● EXERCISE DIRECTIONS
Word for word, return the lines from the start of the entries below through the line that has "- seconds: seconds".

● WORKING DATA
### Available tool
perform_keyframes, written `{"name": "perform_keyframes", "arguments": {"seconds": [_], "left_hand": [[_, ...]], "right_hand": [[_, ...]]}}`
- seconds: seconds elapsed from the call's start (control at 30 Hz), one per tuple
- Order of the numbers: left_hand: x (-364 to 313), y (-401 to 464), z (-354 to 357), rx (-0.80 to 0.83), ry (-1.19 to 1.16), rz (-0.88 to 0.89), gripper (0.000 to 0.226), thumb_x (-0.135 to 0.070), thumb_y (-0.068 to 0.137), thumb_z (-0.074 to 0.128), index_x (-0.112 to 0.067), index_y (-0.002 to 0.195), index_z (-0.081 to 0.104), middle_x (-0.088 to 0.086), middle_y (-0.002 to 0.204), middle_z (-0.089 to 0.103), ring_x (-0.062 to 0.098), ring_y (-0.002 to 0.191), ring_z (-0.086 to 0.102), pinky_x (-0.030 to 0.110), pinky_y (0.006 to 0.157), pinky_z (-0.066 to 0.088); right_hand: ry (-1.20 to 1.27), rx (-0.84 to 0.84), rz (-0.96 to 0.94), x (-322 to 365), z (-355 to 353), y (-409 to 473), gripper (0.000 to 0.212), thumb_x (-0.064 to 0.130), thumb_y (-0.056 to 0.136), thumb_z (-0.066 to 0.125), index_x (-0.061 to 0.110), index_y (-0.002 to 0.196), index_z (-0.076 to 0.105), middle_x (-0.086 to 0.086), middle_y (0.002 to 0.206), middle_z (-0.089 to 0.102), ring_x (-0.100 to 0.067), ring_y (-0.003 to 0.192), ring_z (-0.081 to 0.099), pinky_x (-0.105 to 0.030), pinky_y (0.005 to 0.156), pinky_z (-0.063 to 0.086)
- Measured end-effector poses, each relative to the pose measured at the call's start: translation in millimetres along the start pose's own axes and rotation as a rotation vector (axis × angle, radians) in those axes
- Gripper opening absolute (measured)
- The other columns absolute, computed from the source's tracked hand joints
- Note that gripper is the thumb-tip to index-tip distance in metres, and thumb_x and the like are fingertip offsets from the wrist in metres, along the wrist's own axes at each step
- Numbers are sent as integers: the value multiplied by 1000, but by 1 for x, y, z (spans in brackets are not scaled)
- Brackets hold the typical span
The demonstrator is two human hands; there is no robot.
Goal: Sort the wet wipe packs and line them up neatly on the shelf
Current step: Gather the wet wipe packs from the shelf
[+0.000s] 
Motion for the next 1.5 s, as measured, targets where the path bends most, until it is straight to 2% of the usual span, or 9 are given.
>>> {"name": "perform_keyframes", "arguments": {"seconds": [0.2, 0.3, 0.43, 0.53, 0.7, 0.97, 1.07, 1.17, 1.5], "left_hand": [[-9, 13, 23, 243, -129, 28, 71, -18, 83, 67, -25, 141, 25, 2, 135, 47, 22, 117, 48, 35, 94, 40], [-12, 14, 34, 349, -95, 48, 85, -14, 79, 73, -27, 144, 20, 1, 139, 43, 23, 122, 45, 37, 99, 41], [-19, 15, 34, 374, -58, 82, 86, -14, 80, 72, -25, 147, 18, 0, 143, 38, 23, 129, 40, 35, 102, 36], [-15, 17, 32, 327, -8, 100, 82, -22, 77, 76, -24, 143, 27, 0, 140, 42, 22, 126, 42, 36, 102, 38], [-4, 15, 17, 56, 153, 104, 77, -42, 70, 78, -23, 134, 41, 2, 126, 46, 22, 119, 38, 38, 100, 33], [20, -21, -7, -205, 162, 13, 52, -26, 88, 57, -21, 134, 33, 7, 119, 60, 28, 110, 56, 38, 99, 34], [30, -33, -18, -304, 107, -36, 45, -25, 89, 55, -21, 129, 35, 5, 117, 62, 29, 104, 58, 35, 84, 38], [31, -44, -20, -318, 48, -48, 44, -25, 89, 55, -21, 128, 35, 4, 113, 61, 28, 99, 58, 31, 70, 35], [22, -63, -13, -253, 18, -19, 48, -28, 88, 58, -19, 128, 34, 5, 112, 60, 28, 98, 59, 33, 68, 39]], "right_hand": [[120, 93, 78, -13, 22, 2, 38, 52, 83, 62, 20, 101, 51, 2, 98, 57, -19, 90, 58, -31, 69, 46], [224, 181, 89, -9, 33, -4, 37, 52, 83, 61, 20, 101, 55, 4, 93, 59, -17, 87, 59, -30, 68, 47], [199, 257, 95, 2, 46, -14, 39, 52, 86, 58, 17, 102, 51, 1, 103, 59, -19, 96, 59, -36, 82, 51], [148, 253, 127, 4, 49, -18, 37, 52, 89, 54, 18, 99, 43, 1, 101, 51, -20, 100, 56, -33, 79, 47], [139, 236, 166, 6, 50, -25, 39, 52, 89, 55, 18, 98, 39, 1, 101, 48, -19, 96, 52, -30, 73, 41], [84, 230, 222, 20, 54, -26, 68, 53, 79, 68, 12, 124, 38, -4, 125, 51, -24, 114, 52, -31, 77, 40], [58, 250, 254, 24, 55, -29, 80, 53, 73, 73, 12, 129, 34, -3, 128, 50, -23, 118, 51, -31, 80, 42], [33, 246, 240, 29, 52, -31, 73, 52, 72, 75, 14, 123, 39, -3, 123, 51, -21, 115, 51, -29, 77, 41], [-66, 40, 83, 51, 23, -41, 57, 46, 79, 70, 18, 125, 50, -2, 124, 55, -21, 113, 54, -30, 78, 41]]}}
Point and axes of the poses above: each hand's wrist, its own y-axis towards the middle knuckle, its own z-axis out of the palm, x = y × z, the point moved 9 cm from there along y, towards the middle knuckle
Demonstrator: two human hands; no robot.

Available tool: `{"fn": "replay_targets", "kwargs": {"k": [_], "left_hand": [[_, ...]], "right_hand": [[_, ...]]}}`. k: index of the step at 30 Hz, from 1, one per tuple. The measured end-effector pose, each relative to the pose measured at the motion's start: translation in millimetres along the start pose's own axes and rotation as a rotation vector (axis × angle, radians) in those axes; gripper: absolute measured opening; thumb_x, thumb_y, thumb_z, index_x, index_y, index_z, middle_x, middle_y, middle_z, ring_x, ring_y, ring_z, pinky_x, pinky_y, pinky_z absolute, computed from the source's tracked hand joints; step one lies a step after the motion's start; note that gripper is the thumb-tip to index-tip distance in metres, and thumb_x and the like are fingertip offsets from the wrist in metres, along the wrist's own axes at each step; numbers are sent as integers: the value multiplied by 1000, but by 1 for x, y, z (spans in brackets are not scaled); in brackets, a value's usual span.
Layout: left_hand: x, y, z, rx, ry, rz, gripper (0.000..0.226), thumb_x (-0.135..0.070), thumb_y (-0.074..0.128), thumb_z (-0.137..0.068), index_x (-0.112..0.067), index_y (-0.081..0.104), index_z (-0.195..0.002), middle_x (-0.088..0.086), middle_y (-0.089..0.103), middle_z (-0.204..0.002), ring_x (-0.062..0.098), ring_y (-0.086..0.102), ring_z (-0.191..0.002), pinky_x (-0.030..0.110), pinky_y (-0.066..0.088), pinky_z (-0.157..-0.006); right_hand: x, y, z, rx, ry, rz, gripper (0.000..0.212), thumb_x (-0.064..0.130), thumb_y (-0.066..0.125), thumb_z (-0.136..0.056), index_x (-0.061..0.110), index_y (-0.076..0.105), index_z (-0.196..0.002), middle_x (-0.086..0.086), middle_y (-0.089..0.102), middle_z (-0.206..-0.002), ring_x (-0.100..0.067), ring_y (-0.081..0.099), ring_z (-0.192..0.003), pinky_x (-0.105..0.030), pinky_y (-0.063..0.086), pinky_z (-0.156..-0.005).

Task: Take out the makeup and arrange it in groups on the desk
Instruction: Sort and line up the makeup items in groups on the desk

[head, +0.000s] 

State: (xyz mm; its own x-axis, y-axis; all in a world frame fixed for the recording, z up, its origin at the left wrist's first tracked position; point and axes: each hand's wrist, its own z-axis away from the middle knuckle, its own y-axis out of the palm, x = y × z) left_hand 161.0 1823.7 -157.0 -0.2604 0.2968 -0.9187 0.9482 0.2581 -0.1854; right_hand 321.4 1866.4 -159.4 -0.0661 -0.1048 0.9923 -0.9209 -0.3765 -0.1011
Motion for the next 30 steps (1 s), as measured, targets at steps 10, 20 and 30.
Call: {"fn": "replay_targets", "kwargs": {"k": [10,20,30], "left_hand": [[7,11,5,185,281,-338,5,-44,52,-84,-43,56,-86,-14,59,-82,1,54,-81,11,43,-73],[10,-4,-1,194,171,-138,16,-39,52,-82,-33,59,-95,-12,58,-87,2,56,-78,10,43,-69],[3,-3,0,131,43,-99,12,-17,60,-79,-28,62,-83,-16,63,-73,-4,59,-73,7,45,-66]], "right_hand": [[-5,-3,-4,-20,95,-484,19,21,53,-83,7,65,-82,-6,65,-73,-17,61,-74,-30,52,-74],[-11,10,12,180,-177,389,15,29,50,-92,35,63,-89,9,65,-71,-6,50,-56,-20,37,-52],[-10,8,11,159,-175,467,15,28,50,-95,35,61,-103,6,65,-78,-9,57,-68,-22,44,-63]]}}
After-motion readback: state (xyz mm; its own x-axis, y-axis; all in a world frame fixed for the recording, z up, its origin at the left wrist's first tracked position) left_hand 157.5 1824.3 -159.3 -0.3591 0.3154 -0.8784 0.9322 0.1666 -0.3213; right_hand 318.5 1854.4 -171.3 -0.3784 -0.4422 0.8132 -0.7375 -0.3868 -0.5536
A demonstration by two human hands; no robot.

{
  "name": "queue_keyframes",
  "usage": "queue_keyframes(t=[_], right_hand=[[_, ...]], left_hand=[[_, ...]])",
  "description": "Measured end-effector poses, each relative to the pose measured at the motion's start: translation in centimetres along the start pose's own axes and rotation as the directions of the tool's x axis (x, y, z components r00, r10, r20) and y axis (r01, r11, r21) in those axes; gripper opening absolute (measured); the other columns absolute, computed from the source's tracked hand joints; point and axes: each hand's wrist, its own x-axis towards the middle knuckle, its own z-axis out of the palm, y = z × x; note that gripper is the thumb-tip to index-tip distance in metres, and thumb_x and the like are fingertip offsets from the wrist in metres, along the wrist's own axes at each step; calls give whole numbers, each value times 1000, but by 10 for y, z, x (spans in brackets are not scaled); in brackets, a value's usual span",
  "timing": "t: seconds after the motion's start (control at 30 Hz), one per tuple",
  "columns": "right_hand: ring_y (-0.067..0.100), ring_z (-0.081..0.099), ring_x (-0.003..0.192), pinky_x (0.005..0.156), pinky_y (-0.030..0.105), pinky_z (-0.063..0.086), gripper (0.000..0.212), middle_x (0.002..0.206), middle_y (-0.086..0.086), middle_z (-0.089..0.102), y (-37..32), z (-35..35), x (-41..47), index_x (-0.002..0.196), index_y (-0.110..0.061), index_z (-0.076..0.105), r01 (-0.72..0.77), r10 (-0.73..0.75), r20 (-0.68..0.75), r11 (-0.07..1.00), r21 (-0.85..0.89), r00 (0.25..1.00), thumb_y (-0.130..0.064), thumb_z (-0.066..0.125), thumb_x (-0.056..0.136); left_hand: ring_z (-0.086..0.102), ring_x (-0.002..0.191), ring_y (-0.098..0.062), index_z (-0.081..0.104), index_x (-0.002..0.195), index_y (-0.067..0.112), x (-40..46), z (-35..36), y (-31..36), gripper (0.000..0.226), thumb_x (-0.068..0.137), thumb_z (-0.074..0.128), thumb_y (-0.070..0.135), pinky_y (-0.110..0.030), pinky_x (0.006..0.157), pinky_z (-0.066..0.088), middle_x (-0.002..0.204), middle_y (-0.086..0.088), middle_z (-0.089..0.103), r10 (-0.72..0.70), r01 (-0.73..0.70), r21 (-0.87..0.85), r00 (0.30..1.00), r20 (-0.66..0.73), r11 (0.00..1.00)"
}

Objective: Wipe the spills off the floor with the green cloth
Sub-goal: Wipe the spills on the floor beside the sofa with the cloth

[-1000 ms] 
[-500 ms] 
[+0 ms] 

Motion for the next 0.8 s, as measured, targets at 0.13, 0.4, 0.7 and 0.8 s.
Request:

● ANSWER SECTION
### Available tool
perform_keyframes, written `{"name": "perform_keyframes", "arguments": {"seconds": [_], "left_hand": [[_, ...]], "right_hand": [[_, ...]]}}`
- seconds: seconds elapsed from the call's start (control at 30 Hz), one per tuple

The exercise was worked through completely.